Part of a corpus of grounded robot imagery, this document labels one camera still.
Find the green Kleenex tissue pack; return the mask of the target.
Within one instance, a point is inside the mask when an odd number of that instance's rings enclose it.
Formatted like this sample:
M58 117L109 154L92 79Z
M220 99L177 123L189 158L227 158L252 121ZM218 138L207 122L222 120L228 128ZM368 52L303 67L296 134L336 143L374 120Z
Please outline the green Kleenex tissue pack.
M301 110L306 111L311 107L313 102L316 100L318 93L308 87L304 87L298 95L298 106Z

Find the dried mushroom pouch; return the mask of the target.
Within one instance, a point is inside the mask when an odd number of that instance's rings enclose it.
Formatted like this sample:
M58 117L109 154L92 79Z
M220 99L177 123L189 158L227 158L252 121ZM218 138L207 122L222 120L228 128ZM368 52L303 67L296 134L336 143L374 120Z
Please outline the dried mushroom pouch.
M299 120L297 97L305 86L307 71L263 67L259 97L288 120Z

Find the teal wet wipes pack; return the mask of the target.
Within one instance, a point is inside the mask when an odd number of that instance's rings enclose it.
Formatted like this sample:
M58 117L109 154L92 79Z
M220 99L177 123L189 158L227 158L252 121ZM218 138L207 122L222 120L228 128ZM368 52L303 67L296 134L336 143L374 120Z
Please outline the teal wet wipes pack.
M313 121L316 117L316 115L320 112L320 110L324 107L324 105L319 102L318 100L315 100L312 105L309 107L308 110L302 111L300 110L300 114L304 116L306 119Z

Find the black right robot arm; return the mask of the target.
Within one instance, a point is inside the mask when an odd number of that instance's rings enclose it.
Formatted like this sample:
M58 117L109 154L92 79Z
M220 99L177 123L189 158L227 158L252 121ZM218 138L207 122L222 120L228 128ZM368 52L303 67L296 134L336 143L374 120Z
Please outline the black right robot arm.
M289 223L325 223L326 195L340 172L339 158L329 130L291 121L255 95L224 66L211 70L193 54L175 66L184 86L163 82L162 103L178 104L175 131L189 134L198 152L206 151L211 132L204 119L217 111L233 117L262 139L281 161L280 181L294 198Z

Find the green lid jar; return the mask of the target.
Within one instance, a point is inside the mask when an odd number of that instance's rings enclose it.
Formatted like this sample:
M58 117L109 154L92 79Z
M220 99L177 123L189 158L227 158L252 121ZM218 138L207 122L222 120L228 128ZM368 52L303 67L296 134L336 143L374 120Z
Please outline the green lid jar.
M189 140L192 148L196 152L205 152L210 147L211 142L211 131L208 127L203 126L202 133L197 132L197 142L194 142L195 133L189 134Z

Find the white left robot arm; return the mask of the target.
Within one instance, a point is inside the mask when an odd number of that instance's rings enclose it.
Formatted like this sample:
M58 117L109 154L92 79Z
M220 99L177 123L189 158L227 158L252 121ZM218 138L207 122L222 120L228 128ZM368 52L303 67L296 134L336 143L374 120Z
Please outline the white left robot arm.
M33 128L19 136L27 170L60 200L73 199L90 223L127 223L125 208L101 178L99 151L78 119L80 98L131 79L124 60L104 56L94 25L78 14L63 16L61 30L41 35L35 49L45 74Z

══════════════════════════════

**Task to carry out**
Each line of the listing has to be repeated exactly in the reply.

**Output of the exercise**
Part of a corpus of grounded robot imagery, this document labels one camera still.
Find the green Kleenex tissue pack; return the mask of the target.
Within one instance, a point is inside the mask when an odd number of that instance's rings enclose it.
Formatted like this sample:
M58 117L109 154L92 79Z
M220 99L177 123L189 158L227 158L252 121ZM218 138L207 122L222 120L228 128ZM368 52L303 67L296 134L336 143L374 120Z
Please outline the green Kleenex tissue pack.
M301 110L306 111L311 107L313 102L316 100L318 93L308 87L304 87L298 95L298 106Z

Find the dried mushroom pouch; return the mask of the target.
Within one instance, a point is inside the mask when an odd number of that instance's rings enclose it.
Formatted like this sample:
M58 117L109 154L92 79Z
M220 99L177 123L189 158L227 158L252 121ZM218 138L207 122L222 120L228 128ZM368 52L303 67L296 134L336 143L374 120Z
Please outline the dried mushroom pouch.
M299 120L297 97L305 86L307 71L263 67L259 97L288 120Z

Find the teal wet wipes pack; return the mask of the target.
Within one instance, a point is inside the mask when an odd number of that instance's rings enclose it.
Formatted like this sample:
M58 117L109 154L92 79Z
M220 99L177 123L189 158L227 158L252 121ZM218 138L207 122L222 120L228 128ZM368 52L303 67L296 134L336 143L374 120Z
Please outline the teal wet wipes pack.
M313 121L316 117L316 115L320 112L320 110L324 107L324 105L319 102L318 100L315 100L312 105L309 107L308 110L302 111L300 110L300 114L304 116L306 119Z

Find the black right robot arm; return the mask of the target.
Within one instance, a point is inside the mask when an odd number of that instance's rings enclose it.
Formatted like this sample:
M58 117L109 154L92 79Z
M220 99L177 123L189 158L227 158L252 121ZM218 138L207 122L222 120L228 128ZM368 52L303 67L296 134L336 143L374 120Z
Please outline the black right robot arm.
M289 223L325 223L326 195L340 172L339 158L329 130L291 121L255 95L224 66L211 70L193 54L175 66L184 86L163 82L162 103L178 104L175 131L189 134L198 152L206 151L211 132L204 119L217 111L233 117L262 139L281 161L280 181L294 198Z

Find the green lid jar; return the mask of the target.
Within one instance, a point is inside the mask when an odd number of that instance's rings enclose it.
Formatted like this sample:
M58 117L109 154L92 79Z
M220 99L177 123L189 158L227 158L252 121ZM218 138L207 122L222 120L228 128ZM368 52L303 67L296 134L336 143L374 120Z
Please outline the green lid jar.
M189 140L192 148L196 152L205 152L210 147L211 142L211 131L208 127L203 126L202 133L197 132L197 142L194 142L195 133L189 134Z

Find the white left robot arm; return the mask of the target.
Within one instance, a point is inside the mask when an odd number of that instance's rings enclose it.
Formatted like this sample:
M58 117L109 154L92 79Z
M220 99L177 123L189 158L227 158L252 121ZM218 138L207 122L222 120L228 128ZM368 52L303 67L296 134L336 143L374 120Z
Please outline the white left robot arm.
M33 128L19 136L27 170L60 200L73 199L90 223L127 223L125 208L101 178L99 151L78 119L80 98L131 79L124 60L104 56L94 25L78 14L63 16L61 30L41 35L35 49L45 74Z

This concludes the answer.